The key element underlying all these characteristics is trust.
Case studies of companies that survived existential threats and went on to become dominant in their industry demonstrate the advantages of a culture of trust. Intel’s culture of trust became a competitive advantage as it beat the competition to become the world’s largest chip maker. Tylenol regained consumers’ trust after cyanide attacks left seven people dead and recovered their full market share. When a racist incident happened, Starbucks CEO took responsibility and shut down 8000 stores for training.
Distrust Causes Low Performance
Similarly, distrust causes people to perform worse than they are. As Ryan and Oestreich have documented, leaders who assume that employees are lazy, self-serving, or incompetent, themselves initiate a cycle of fear and distrust.
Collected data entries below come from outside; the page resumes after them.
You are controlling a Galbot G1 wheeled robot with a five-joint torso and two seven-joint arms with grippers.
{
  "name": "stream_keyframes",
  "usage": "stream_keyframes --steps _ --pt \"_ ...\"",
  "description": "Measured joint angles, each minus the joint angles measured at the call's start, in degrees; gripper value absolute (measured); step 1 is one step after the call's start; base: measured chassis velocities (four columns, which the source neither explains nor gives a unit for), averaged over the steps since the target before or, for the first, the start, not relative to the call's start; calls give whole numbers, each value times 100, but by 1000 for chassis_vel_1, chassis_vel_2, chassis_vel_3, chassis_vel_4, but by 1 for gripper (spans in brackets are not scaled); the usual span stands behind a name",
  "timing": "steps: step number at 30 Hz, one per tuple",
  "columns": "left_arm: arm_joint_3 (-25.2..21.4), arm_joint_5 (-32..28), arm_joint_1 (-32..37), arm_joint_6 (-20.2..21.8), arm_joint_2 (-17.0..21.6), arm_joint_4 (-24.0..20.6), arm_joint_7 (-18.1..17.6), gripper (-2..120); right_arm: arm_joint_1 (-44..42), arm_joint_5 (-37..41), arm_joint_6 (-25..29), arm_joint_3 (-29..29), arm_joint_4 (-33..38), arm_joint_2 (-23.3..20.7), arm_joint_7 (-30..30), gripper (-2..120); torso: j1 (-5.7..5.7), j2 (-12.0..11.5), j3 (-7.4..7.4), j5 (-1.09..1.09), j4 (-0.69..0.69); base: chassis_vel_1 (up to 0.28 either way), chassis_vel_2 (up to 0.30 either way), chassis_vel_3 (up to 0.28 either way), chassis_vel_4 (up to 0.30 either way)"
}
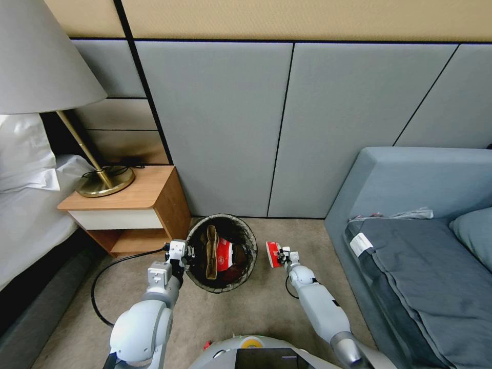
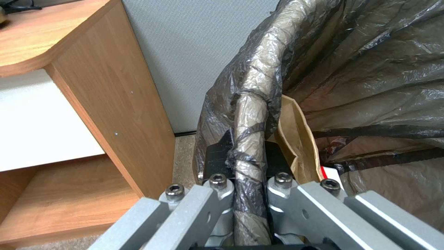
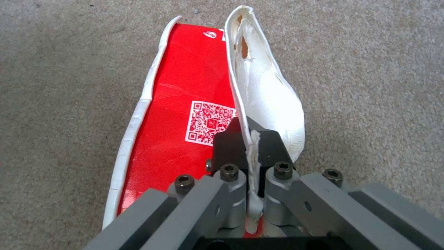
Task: Pick up the trash bin, then pick up the garbage from the floor and place it into the trash bin.
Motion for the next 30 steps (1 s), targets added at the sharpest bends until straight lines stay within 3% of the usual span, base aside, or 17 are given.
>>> stream_keyframes --steps 6,12,23,30 --pt "-19 -10 -19 7 15 5 3 1 -39 3 10 16 96 -17 27 1 0 0 0 0 0 0 0 0 0" --pt "-41 -37 -40 19 32 10 12 1 -219 133 12 106 716 -204 114 1 0 0 0 1 0 0 0 0 0" --pt "-94 -157 -119 52 61 12 19 1 -1235 1352 -339 832 3107 -928 481 1 0 0 0 0 -1 0 0 0 0" --pt "-81 -159 -178 59 63 87 19 1 -1763 1438 -318 1352 4411 -1217 518 1 0 0 0 0 0 0 0 0 0"
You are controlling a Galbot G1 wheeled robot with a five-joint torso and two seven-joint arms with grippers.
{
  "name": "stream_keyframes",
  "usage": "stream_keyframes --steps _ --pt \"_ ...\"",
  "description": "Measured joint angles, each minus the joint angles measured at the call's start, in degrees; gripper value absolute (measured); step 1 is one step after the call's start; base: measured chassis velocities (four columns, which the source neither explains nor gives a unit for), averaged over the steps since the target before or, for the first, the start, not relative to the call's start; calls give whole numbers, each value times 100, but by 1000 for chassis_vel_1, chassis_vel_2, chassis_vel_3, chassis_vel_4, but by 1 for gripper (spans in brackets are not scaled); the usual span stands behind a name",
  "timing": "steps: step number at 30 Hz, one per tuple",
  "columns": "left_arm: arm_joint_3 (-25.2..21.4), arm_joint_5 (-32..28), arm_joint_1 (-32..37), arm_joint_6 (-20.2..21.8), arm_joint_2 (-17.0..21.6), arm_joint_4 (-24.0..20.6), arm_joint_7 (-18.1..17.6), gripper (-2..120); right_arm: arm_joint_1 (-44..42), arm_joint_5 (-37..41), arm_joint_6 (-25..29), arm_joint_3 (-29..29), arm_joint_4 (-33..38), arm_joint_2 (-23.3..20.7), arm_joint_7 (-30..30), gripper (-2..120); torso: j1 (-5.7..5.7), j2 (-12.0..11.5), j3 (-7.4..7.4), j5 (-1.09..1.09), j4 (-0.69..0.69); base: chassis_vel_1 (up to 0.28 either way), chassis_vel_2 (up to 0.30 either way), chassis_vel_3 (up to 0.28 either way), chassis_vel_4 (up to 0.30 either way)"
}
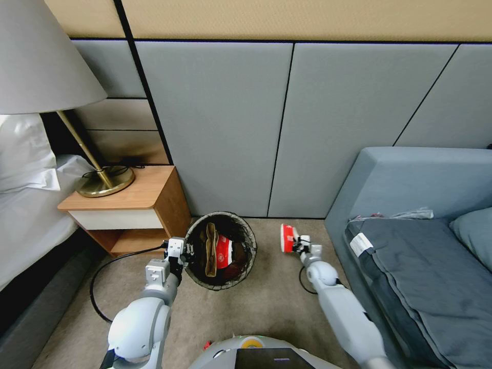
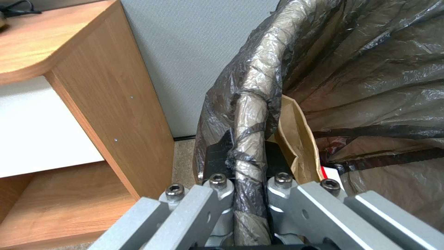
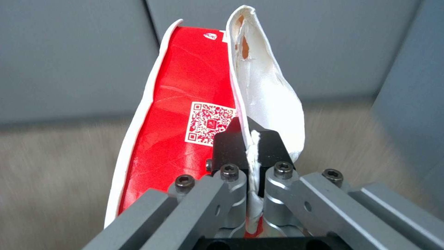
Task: Pick up the trash bin, then pick up the garbage from the floor and place it into the trash bin.
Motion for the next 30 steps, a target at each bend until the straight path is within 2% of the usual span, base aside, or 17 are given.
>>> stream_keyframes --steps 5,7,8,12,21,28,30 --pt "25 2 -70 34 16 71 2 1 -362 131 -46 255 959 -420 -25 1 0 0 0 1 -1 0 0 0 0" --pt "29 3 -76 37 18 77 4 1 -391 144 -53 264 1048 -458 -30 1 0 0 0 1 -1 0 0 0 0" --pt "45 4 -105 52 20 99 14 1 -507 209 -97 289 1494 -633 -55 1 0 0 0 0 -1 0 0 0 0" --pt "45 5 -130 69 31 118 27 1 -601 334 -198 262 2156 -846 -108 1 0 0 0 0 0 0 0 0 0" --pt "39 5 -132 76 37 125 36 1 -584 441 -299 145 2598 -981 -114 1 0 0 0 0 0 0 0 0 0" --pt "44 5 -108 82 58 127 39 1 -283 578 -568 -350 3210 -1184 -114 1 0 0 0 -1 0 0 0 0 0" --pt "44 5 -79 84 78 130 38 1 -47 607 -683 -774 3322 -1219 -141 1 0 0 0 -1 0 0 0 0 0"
When managers act authoritatively, employees feel threatened and belittled. As a result, they focus on not getting into trouble. Managers and employees become pitted against each other. Power games and politics begin to dominate, leading to behaviors like covering up mistakes, revenge, stonewalling, factions, and territorialism. The harder administrators try to enforce performance, the more resistance they get.
Famous corporate meltdowns like Enron, Miramax (Harvey Weinstein), Theranos, and Bernie Madoff, all have in common a corporate culture steeped in authoritarianism, control, secrecy, and fear.
Even good companies can fall into patterns of distrust. By the early 2000s, NASA was more focused on budgets and deadlines than safety. They ignored engineers who warned about foam debris and O rings, the causes of the Challenger and Columbia disasters. More recently, Boeing ignored engineers who warned about the dangers of the navigation system for the 737 Max. When upper managers don’t trust people on the front lines, performance inevitably falls.
Using Emotional Intelligence to Build Trust on Your Team
Most organizations fall in the middle between high trust and low trust cultures. In these organizations, managers can vary widely in their trust of others and leadership style. Even one good manager can have a significant positive effect.
Here are three tips for building a high trust, high performance leadership style based on emotional intelligence.
- Know your strengths and accept your weaknesses. Good leaders have the confidence to know their strengths and lean into them. They also have the humility to know their weaknesses and compensate for them. If you can’t recognize your weaknesses, they are bound to become triggers for aggressive behavior. Learn to take feedback and to listen to contrary opinions respectfully. Consider other points of view before stating your own or making a decision.
- Build emotional self-awareness. If you are not aware of how your behavior is affecting others, you are likely to be offending people in ways you don’t recognize. To build more emotional self-awareness, start by noticing shifts in your own emotions as you move throughout your day. Take time to identify any changes in how you feel and trace your emotion back to the incident or thought that prompted it. Then, turn your attention to analyzing what others are feeling and why. When you can tune into what causes people to feel empowered and what causes them to feel small, you will improve your ability to motivate them.
- Be a leader, not a boss. A boss defines their job as telling team members what to do and judging whether they have done it well or not. A boss spends most of their time talking, judging, and holding people accountable. A boss usually speaks first and expects others to fall in line with their opinion. A leader defines their job as inspiring team members to be their best and giving them the resources they need to succeed. A leader spends most of their time listening, recognizing excellence, and helping people overcome obstacles. A leader listens to other opinions first and is often the last to speak after considering and learning from other points of view. Leaders beat bosses in performance and results every time.
Do You Expect High Performance from Your Team?
Expectations are powerful drivers of human motivation. Expect a little from your team, and you’ll get a little. Expect a lot, and they will give you their best and highest performance.